What you should do — Find the line with "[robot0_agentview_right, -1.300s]" in the records below. Output exactly from there until after the line with "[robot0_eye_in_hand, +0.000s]", without pictures.
START Available data
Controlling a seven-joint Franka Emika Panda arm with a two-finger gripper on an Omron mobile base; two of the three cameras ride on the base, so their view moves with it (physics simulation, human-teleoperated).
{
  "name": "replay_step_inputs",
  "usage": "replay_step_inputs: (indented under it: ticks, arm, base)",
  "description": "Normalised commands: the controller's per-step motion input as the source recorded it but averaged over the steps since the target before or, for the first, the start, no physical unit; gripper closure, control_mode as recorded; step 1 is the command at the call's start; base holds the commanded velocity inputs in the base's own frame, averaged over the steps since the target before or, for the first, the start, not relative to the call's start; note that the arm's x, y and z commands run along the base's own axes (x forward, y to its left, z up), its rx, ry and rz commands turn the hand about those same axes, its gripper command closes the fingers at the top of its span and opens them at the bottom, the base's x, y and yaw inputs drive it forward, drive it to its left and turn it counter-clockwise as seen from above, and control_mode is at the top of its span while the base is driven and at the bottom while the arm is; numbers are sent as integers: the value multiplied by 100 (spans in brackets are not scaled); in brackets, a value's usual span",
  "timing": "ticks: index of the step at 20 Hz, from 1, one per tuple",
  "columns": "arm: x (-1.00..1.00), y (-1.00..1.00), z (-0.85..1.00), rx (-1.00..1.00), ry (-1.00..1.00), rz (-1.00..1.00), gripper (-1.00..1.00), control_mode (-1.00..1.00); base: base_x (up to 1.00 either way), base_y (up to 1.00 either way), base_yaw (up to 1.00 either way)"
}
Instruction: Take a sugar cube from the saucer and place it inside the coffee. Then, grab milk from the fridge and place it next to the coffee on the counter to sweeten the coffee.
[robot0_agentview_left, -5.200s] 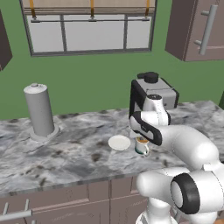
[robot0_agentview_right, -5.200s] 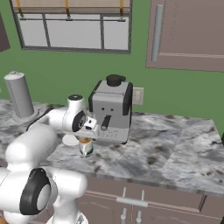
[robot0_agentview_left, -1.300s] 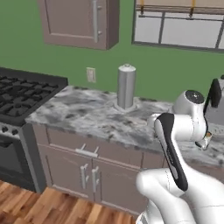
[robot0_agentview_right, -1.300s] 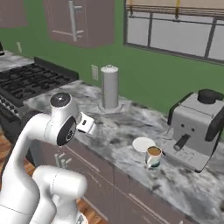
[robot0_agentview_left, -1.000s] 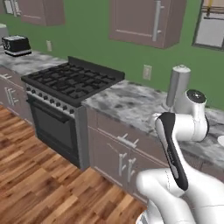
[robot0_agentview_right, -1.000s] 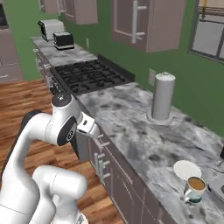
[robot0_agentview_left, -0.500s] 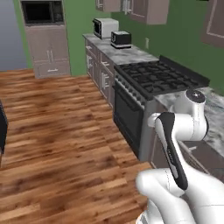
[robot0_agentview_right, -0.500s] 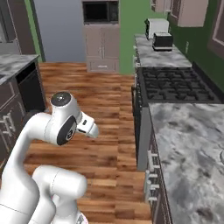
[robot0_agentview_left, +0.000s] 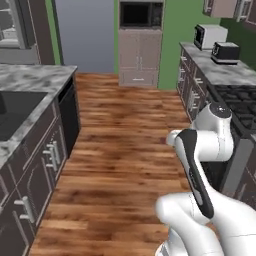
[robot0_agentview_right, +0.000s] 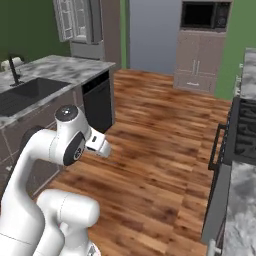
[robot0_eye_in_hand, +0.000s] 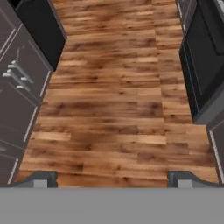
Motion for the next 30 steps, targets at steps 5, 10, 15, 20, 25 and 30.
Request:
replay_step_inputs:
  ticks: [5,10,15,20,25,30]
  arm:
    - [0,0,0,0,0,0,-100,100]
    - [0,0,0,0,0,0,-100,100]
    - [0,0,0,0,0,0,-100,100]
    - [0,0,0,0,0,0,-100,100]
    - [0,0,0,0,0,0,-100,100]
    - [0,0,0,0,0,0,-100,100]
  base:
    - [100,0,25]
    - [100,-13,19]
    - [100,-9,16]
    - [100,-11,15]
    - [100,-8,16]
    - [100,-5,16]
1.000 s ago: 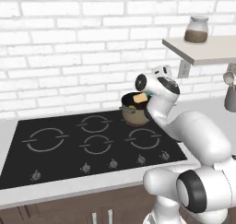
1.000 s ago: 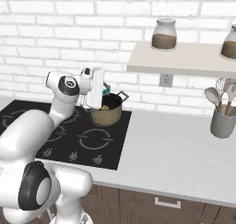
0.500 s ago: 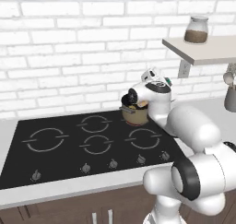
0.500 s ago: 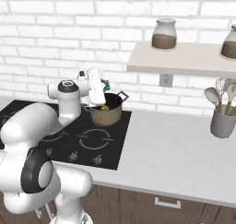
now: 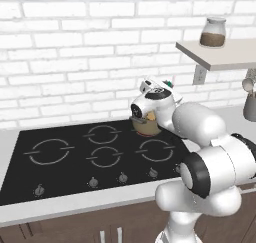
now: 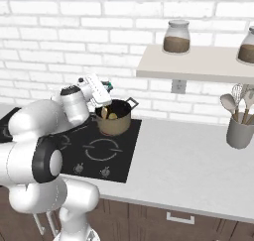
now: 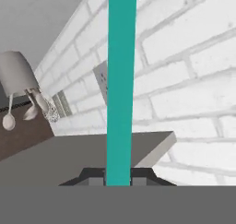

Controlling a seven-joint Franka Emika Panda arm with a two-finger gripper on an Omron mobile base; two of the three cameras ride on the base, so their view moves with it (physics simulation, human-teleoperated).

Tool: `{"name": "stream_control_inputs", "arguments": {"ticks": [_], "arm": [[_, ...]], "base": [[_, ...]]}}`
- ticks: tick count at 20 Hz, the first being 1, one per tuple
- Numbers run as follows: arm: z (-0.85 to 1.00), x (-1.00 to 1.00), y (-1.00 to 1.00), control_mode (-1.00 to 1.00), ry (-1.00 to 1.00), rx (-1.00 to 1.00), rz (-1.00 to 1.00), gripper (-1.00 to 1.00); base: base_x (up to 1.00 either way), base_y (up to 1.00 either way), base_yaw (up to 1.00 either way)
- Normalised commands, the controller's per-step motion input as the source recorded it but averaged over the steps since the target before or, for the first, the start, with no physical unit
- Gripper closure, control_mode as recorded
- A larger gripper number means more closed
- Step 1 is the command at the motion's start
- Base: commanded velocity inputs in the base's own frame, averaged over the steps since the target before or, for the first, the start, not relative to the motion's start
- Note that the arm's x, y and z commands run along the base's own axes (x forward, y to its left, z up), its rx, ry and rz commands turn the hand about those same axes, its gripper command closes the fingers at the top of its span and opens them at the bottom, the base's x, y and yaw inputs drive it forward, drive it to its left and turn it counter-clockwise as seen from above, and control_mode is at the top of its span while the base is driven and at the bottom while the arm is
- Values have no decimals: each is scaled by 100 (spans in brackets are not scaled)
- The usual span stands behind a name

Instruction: Put the squash and potato in the pot. Retrieve the spatula and lightly stir the vegetables in the pot.

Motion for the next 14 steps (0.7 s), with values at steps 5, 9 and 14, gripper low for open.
{"name": "stream_control_inputs", "arguments": {"ticks": [5, 9, 14], "arm": [[0, 44, 3, -100, 6, -11, 1, 100], [-2, 55, 1, -100, 0, -10, 3, 100], [-5, 37, 9, -100, 2, -6, 6, 100]], "base": [[0, 0, 0], [0, 0, 0], [0, 0, 0]]}}
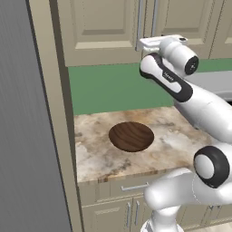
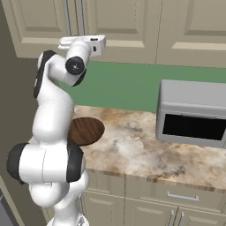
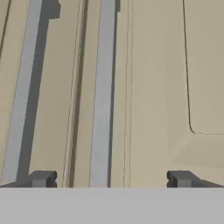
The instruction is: Open the cabinet. Pick the tangerine and orange from the cabinet and place them into the bowl. Then close the cabinet.
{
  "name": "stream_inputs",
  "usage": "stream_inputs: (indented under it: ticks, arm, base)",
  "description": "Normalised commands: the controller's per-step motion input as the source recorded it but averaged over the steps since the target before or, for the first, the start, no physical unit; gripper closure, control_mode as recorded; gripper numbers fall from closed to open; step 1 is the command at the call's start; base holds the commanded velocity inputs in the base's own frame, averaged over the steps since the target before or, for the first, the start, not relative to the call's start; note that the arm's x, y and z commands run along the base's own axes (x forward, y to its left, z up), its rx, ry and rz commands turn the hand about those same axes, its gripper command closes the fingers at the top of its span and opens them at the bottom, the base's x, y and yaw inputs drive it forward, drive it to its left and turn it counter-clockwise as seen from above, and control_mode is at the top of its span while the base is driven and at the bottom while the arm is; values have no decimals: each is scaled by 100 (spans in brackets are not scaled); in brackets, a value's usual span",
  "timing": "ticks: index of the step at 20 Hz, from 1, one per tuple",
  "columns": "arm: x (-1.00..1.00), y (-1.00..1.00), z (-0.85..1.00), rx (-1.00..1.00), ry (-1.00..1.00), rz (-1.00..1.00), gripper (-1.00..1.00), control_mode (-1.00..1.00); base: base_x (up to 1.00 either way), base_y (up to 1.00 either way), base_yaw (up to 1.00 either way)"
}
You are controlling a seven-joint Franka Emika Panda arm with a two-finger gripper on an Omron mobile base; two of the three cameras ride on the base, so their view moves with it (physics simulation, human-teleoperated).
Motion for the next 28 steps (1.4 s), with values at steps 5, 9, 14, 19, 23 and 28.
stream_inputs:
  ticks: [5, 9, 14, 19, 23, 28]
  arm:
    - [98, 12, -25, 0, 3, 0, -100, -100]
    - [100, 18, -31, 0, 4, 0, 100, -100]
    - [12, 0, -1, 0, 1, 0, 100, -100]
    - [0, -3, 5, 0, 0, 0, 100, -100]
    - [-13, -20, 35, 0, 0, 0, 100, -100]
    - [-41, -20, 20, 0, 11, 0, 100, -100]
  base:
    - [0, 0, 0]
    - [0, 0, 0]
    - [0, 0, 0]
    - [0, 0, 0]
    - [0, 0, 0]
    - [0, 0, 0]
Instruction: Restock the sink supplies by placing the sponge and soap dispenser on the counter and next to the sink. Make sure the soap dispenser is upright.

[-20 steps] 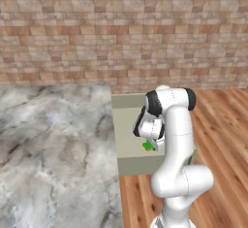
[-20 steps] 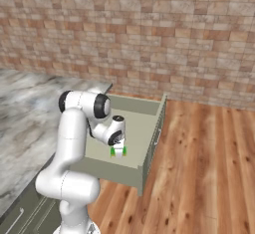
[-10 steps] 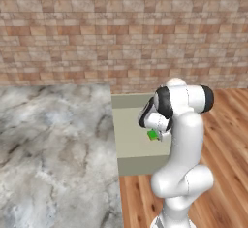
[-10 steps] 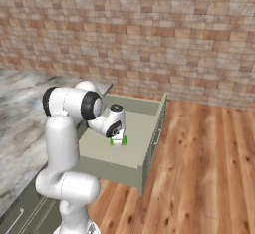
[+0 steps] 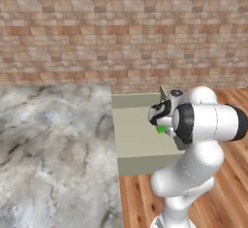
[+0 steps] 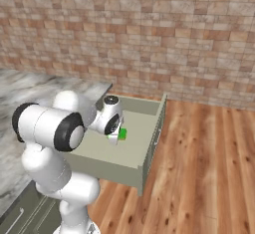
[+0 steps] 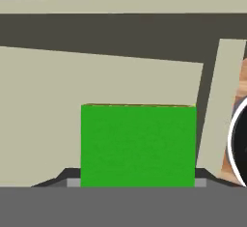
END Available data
Result of this exercise —
[robot0_agentview_right, -1.300s] 
[robot0_agentview_left, -1.000s] 
[robot0_agentview_right, -1.000s] 
[robot0_agentview_left, -0.500s] 
[robot0_agentview_right, -0.500s] 
[robot0_agentview_left, +0.000s] 
[robot0_agentview_right, +0.000s] 
[robot0_eye_in_hand, +0.000s] 

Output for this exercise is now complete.